#### [INSTRUCTIONS FOR THE TASK]
Each line below must be set down exactly; omit any image you find.

========================

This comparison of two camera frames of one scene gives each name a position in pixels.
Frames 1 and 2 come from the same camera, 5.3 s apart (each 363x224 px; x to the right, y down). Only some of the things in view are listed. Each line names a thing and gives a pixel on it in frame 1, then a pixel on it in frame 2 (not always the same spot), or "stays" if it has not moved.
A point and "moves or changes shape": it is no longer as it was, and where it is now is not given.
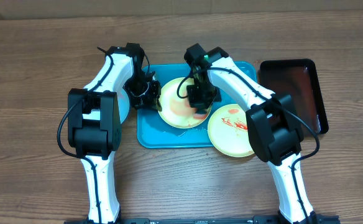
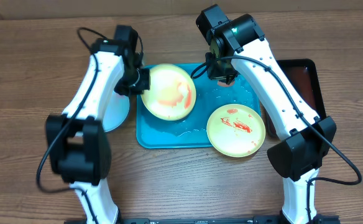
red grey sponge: x=199 y=116 moves or changes shape
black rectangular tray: x=298 y=78 stays
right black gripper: x=201 y=101 → x=220 y=73
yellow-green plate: x=177 y=111 moves or changes shape
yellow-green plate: x=228 y=131 stays
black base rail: x=316 y=219 stays

========================

#### [WRITTEN ANSWER]
This comparison of two camera frames of one scene gives each name a position in pixels.
Frames 1 and 2 come from the same camera, 5.3 s apart (each 363x224 px; x to the right, y down). Only some of the things in view are listed. Each line names a thing and gives a pixel on it in frame 1, then a pixel on it in frame 2 (not always the same spot), or "stays" if it has not moved.
A point and "moves or changes shape": it is no longer as it was, and where it is now is not given.
red grey sponge: x=199 y=116 moves or changes shape
black rectangular tray: x=298 y=78 stays
right black gripper: x=201 y=101 → x=220 y=73
yellow-green plate: x=177 y=111 moves or changes shape
yellow-green plate: x=228 y=131 stays
black base rail: x=316 y=219 stays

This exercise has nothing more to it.